Recorded data:

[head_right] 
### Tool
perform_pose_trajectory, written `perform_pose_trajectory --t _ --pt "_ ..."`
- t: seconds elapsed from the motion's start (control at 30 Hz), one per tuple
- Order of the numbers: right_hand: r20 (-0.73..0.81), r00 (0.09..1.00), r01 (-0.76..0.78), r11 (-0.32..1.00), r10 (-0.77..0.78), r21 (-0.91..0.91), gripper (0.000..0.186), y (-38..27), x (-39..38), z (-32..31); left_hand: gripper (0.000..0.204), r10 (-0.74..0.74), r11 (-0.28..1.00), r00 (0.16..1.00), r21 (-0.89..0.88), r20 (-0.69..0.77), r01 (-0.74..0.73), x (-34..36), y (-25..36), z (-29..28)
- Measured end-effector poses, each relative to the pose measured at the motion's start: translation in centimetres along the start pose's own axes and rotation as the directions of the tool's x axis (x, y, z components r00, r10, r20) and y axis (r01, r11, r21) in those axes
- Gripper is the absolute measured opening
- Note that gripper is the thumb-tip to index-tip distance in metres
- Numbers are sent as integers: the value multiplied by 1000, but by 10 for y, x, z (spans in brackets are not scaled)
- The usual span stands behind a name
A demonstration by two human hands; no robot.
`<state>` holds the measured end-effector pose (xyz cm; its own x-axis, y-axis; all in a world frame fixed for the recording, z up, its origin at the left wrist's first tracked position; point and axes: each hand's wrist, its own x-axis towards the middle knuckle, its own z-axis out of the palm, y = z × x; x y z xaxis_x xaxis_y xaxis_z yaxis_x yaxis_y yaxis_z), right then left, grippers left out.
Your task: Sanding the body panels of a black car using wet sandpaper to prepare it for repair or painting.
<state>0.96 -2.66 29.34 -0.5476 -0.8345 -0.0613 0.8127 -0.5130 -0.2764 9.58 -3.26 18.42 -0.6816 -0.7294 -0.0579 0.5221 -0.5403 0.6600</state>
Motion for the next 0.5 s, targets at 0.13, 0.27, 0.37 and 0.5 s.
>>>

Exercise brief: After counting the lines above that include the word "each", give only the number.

Answer to the problem: 2